◆ **What is being asked**
Give back the line below containing "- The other" and every later line, exactly.

◆ **Given material**
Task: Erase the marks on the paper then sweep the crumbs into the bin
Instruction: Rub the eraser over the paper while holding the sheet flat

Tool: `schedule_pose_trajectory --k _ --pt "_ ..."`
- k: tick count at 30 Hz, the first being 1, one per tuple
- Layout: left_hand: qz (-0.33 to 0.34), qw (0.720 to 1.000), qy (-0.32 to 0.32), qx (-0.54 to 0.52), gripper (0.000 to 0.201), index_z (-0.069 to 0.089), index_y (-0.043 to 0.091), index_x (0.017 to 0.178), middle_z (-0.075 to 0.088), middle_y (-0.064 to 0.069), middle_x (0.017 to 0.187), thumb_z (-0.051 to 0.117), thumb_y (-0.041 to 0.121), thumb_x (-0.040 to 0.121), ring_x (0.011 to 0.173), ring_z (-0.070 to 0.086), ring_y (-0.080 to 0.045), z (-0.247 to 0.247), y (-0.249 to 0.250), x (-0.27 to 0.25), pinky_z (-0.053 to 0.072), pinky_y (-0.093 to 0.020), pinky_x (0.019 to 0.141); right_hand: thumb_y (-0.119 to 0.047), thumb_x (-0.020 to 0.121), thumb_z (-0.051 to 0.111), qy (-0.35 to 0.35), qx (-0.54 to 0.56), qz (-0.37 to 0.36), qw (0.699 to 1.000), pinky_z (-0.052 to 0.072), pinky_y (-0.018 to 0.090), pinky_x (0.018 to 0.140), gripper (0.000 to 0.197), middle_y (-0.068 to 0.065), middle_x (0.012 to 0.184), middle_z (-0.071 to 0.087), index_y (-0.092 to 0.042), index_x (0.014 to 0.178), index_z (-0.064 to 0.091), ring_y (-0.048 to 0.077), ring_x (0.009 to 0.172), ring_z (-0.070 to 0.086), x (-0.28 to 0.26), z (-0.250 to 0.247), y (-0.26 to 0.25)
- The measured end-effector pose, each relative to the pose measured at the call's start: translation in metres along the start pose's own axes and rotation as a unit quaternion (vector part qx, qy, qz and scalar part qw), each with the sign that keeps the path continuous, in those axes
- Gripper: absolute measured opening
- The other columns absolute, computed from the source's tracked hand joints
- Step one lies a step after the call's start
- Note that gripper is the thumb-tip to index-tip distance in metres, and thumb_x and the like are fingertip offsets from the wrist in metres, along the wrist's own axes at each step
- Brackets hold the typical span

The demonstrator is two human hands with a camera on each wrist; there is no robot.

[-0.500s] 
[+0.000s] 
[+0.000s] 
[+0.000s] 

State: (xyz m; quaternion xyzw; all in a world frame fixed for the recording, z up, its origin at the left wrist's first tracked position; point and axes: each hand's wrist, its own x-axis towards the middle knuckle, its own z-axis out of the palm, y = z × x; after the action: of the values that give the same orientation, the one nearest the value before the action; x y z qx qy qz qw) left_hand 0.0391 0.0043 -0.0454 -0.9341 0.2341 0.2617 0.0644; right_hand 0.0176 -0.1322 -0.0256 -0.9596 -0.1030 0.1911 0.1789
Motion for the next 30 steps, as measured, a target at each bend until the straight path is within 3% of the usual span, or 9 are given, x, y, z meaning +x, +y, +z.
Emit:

◆ **Output below**
- The other columns absolute, computed from the source's tracked hand joints
- Step one lies a step after the call's start
- Note that gripper is the thumb-tip to index-tip distance in metres, and thumb_x and the like are fingertip offsets from the wrist in metres, along the wrist's own axes at each step
- Brackets hold the typical span

The demonstrator is two human hands with a camera on each wrist; there is no robot.

[-0.500s] 
[+0.000s] 
[+0.000s] 
[+0.000s] 

State: (xyz m; quaternion xyzw; all in a world frame fixed for the recording, z up, its origin at the left wrist's first tracked position; point and axes: each hand's wrist, its own x-axis towards the middle knuckle, its own z-axis out of the palm, y = z × x; after the action: of the values that give the same orientation, the one nearest the value before the action; x y z qx qy qz qw) left_hand 0.0391 0.0043 -0.0454 -0.9341 0.2341 0.2617 0.0644; right_hand 0.0176 -0.1322 -0.0256 -0.9596 -0.1030 0.1911 0.1789
Motion for the next 30 steps, as measured, a target at each bend until the straight path is within 3% of the usual span, or 9 are given, x, y, z meaning +x, +y, +z.
Emit:

There is nothing further to add to the answer.